Make an exact copy of all the records.

**Recorded data:**
+++

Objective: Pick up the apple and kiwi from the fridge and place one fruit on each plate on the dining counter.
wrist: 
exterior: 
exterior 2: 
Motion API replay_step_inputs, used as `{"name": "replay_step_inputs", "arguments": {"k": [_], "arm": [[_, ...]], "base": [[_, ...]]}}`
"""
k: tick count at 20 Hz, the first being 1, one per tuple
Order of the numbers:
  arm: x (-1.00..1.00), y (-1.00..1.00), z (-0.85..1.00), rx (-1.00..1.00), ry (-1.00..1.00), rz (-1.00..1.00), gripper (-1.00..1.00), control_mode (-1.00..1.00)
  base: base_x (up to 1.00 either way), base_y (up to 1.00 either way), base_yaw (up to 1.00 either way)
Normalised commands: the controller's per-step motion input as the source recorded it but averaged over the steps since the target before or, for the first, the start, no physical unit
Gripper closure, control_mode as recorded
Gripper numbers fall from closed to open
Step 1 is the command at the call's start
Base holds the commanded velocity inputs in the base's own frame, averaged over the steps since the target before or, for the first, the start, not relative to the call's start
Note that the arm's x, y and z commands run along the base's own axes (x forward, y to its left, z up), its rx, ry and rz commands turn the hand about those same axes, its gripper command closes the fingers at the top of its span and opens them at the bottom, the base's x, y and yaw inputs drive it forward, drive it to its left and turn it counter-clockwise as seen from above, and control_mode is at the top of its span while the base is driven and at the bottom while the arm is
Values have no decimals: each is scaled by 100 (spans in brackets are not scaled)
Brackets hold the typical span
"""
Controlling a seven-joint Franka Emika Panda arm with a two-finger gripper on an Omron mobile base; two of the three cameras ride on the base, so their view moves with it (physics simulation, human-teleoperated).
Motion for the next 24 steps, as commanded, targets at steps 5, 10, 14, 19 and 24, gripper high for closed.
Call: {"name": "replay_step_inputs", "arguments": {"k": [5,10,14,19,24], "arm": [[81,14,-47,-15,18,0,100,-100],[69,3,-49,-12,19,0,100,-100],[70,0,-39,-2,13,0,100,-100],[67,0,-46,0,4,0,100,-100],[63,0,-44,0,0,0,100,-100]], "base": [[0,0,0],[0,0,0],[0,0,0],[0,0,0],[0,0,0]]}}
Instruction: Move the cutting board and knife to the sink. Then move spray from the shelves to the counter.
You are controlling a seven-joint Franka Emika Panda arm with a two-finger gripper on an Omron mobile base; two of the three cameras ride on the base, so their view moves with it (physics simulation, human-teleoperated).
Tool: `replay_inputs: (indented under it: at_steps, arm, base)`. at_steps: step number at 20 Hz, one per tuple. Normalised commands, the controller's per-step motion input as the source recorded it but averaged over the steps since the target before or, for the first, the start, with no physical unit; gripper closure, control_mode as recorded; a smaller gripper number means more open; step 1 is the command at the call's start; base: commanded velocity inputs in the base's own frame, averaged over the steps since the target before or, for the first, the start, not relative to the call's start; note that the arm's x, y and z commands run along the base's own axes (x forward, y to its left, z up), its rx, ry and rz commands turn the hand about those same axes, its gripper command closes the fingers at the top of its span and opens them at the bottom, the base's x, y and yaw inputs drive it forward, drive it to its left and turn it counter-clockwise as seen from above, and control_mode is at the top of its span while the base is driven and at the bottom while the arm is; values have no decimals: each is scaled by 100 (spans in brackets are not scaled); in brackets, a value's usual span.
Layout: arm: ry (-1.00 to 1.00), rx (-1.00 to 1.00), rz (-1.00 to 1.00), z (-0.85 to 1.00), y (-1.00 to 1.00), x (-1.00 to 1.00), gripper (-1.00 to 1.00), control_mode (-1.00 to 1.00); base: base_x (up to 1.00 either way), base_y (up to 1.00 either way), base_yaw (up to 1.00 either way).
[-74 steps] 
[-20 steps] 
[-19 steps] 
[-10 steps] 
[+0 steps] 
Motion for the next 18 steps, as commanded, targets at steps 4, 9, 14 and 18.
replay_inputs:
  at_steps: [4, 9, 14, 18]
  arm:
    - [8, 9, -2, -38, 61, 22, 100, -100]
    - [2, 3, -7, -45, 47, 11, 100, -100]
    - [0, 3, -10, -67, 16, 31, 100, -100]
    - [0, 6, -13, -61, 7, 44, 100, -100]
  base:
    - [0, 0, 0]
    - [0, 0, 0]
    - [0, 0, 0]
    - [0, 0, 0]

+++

**Solution to the exercise:**
Objective: Pick up the apple and kiwi from the fridge and place one fruit on each plate on the dining counter.
wrist: 
exterior: 
exterior 2: 
Motion API replay_step_inputs, used as `{"name": "replay_step_inputs", "arguments": {"k": [_], "arm": [[_, ...]], "base": [[_, ...]]}}`
"""
k: tick count at 20 Hz, the first being 1, one per tuple
Order of the numbers:
  arm: x (-1.00..1.00), y (-1.00..1.00), z (-0.85..1.00), rx (-1.00..1.00), ry (-1.00..1.00), rz (-1.00..1.00), gripper (-1.00..1.00), control_mode (-1.00..1.00)
  base: base_x (up to 1.00 either way), base_y (up to 1.00 either way), base_yaw (up to 1.00 either way)
Normalised commands: the controller's per-step motion input as the source recorded it but averaged over the steps since the target before or, for the first, the start, no physical unit
Gripper closure, control_mode as recorded
Gripper numbers fall from closed to open
Step 1 is the command at the call's start
Base holds the commanded velocity inputs in the base's own frame, averaged over the steps since the target before or, for the first, the start, not relative to the call's start
Note that the arm's x, y and z commands run along the base's own axes (x forward, y to its left, z up), its rx, ry and rz commands turn the hand about those same axes, its gripper command closes the fingers at the top of its span and opens them at the bottom, the base's x, y and yaw inputs drive it forward, drive it to its left and turn it counter-clockwise as seen from above, and control_mode is at the top of its span while the base is driven and at the bottom while the arm is
Values have no decimals: each is scaled by 100 (spans in brackets are not scaled)
Brackets hold the typical span
"""
Controlling a seven-joint Franka Emika Panda arm with a two-finger gripper on an Omron mobile base; two of the three cameras ride on the base, so their view moves with it (physics simulation, human-teleoperated).
Motion for the next 24 steps, as commanded, targets at steps 5, 10, 14, 19 and 24, gripper high for closed.
Call: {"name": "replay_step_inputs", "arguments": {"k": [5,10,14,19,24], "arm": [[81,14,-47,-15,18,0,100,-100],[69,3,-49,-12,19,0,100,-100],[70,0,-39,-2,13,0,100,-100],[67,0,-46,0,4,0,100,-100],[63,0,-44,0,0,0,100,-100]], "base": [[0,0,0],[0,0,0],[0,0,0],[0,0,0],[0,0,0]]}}
Instruction: Move the cutting board and knife to the sink. Then move spray from the shelves to the counter.
You are controlling a seven-joint Franka Emika Panda arm with a two-finger gripper on an Omron mobile base; two of the three cameras ride on the base, so their view moves with it (physics simulation, human-teleoperated).
Tool: `replay_inputs: (indented under it: at_steps, arm, base)`. at_steps: step number at 20 Hz, one per tuple. Normalised commands, the controller's per-step motion input as the source recorded it but averaged over the steps since the target before or, for the first, the start, with no physical unit; gripper closure, control_mode as recorded; a smaller gripper number means more open; step 1 is the command at the call's start; base: commanded velocity inputs in the base's own frame, averaged over the steps since the target before or, for the first, the start, not relative to the call's start; note that the arm's x, y and z commands run along the base's own axes (x forward, y to its left, z up), its rx, ry and rz commands turn the hand about those same axes, its gripper command closes the fingers at the top of its span and opens them at the bottom, the base's x, y and yaw inputs drive it forward, drive it to its left and turn it counter-clockwise as seen from above, and control_mode is at the top of its span while the base is driven and at the bottom while the arm is; values have no decimals: each is scaled by 100 (spans in brackets are not scaled); in brackets, a value's usual span.
Layout: arm: ry (-1.00 to 1.00), rx (-1.00 to 1.00), rz (-1.00 to 1.00), z (-0.85 to 1.00), y (-1.00 to 1.00), x (-1.00 to 1.00), gripper (-1.00 to 1.00), control_mode (-1.00 to 1.00); base: base_x (up to 1.00 either way), base_y (up to 1.00 either way), base_yaw (up to 1.00 either way).
[-74 steps] 
[-20 steps] 
[-19 steps] 
[-10 steps] 
[+0 steps] 
Motion for the next 18 steps, as commanded, targets at steps 4, 9, 14 and 18.
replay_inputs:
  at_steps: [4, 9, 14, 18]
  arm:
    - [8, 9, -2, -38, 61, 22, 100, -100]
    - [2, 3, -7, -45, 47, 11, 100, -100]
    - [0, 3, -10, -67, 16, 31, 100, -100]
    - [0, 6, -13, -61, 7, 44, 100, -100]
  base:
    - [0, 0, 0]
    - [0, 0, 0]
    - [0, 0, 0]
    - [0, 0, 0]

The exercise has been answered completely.